Pour bien prendre la mesure de ce montant astronomique, rapportons-le à quelques autres données de l'économie des Etats-Unis.
Il y a 160 millions d'actifs dans le pays, donc ce montant représente 6250 $ par actif ou encore l'équivalent de 40% du salaire minimum (le salaire minimum fédéral est de 7,50$, soit environ 1320 $ par mois).
Le salaire médian aux États-Unis était de 44408 $ en 2017. Une augmentation de 6250 $ aurai représenté une hausse de 14% pour les personnes gagnant le salaire médian, et bien plus pour celles qui sont dans la tranche des 10% ou 20% de salaires les plus faibles.
Le budget du système public d'assurance maladie pour les personnes de plus de 65 ans (Medicare) est de 587 milliards de dollars en 2018, et il couvre 60 millions de personnes. Le montant de rachats d'actions permettrait donc de couvrir plus de 100 millions de personnes supplémentaires. Il y avait 28 millions de personnes sans aucune assurance maladie aux Etats-Unis en 2017.
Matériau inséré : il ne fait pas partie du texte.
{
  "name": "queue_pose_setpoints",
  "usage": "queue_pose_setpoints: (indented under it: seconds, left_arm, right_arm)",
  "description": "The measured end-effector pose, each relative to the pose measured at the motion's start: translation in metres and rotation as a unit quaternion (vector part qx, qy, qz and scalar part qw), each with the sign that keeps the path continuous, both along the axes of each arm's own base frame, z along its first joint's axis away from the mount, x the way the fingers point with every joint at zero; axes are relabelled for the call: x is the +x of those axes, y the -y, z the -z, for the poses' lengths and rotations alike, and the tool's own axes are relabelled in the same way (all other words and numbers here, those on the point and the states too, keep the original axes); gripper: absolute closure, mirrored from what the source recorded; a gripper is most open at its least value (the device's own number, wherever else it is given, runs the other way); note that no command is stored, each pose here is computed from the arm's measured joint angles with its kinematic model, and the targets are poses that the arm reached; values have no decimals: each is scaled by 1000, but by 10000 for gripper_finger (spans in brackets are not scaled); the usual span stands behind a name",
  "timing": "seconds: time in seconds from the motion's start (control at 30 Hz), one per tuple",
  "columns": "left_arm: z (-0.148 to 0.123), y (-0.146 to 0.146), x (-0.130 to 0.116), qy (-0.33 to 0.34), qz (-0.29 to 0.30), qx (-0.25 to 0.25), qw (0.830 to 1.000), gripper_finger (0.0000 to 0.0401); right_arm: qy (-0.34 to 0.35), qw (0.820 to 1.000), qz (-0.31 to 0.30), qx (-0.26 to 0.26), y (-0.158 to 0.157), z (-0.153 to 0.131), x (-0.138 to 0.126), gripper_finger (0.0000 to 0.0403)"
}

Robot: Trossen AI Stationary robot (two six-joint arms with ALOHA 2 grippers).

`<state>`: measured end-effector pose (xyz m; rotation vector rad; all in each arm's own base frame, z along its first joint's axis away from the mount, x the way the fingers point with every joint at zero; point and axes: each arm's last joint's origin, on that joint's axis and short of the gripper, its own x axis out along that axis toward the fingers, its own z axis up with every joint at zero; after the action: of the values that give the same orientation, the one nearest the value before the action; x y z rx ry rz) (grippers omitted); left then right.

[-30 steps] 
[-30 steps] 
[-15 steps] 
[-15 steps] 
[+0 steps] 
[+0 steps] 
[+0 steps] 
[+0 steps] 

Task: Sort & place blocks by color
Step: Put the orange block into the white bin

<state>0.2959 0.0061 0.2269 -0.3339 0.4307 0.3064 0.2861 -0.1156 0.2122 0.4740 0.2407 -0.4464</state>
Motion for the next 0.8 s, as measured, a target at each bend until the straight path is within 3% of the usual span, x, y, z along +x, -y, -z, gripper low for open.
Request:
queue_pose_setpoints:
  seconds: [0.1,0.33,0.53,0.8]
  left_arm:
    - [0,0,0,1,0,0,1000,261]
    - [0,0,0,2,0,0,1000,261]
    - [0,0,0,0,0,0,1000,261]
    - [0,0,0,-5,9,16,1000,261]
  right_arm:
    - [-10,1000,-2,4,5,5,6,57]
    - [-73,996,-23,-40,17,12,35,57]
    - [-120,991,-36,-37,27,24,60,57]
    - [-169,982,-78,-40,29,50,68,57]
Le montant de rachats d'actions représente près de 15 fois le budget du Department of Education (68,2 milliards), lequel est en diminution de 14% en 2018.
Voilà un bilan du ruissellement version Trump.
La politique fiscale de Macron étant identique (CICE, baisse de l'impôt sur les sociétés, flat tax, suppression de l'ISF), elle donnera des résultats similaires.